Generator power for cooking invented

Mr. Alexis Belonio, an associate professor at the College of Agriculture at the Central Philippine University, recently invented a water and rice husk-powered stove for cooking. Mr. Belonio said that his stove is more advantageous than other rice husk stoves, as it releases only very little hydrocarbon, has a high efficiency in heat utilization, and is easy and less costly to operate.

The stove comprises: a conical hopper, a combustion chamber, a boiler with 5 litre capacity, an air pipe, a char discharge lever, a burner and supports for the stove and cooking pot. The rice husk is ignited inside the combustion chamber. The water inside the boiler is heated to super-heated steam. As the steam passes through the burner, hydrogen gas is released and is ignited inside the burner. Burnt rice husk is discharged at the bottom of the grate. The burning of rice husk can be controlled by regulating the amount of fuel being fed in the combustion chamber.



Modular system for generating electricity

Optimset of Canada has developed a submersible technology, named Optimset Turbo, for producing electricity from the channel, river, ocean or tidal water currents. The unique features of this free-flow hydropower technology include the following:
  • Innovative vertical axis underwater hydro-turbine;
  • High torque and efficiency;
  • Ideal for shallow waters;
  • Equally suitable for unidirectional (river) and bidirectional (tidal) currents;
  • Low costs of production and maintenance; and
  • Fast deployment and removal

Optimset Turbo comprises a set of interconnected modules, each containing a fluid-flow energy converter positioned in a protection housing. The converter consists of a vertical-axis underwater hydro-turbine and water flow accelerator. The turbine has an arrangement of paddles with floatable and sinkable blades set perpendicular to each other. Such orientation of blades provides positive feedback. A water flow accelerator funnels water current through the working part of the turbine and protects the resting part of the turbine. It decreases the blades friction and increases the fluid velocity through the turbine, thereby enhancing the power output of the converter.

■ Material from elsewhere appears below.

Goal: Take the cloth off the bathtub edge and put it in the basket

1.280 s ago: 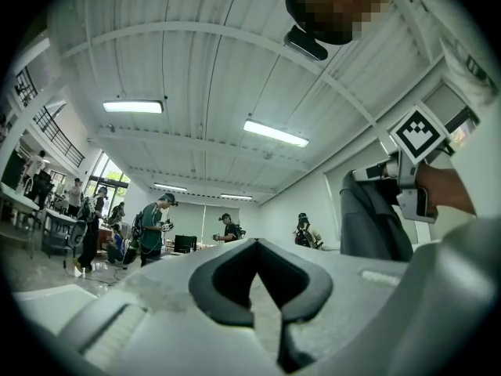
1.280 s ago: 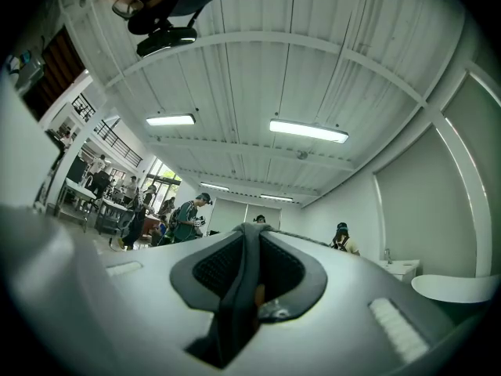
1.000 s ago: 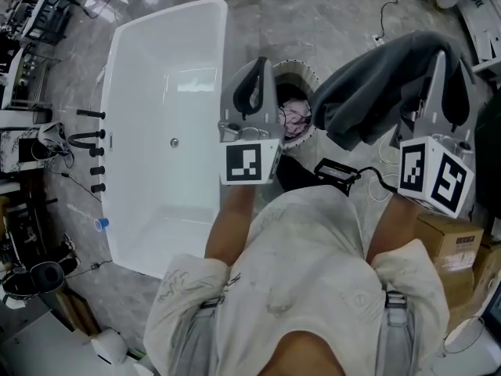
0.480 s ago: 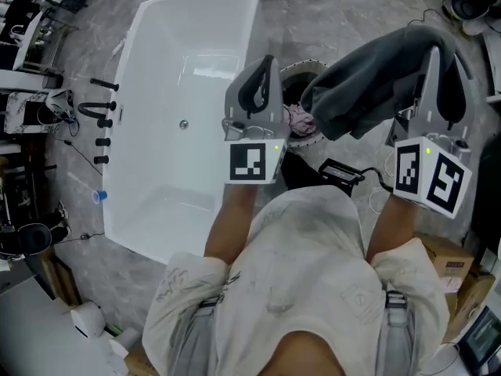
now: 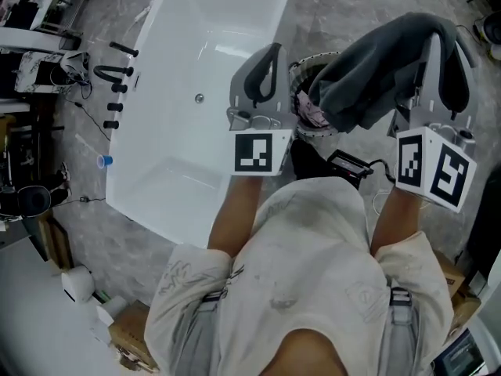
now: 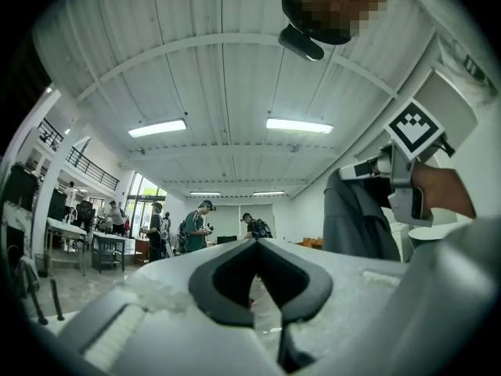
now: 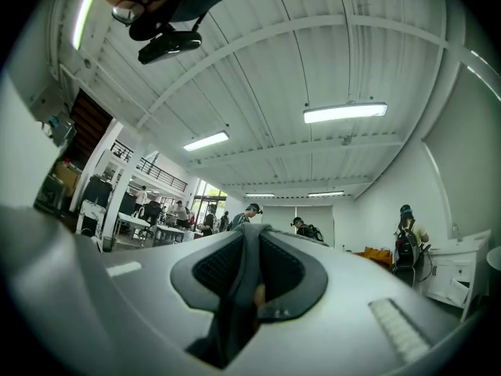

Contact: Optimset, 207 Galloway Road, Unit 401, Toronto, ON M1E 4X3, Canada. Tel: +1 (416) 724 9019;



Pivoting float with generator

The patent-pending Duckdiver, from Swell Fuel in the United States, is a lever-operated pivoting float with generator. Pulling the arm down on the Duckdiver will generate electricity, and since the arm is very short it will work in small waves. The unit is spring-loaded to make the arm return to the upright position. The driving method is designed to make more energy and protect the equipment in large waves.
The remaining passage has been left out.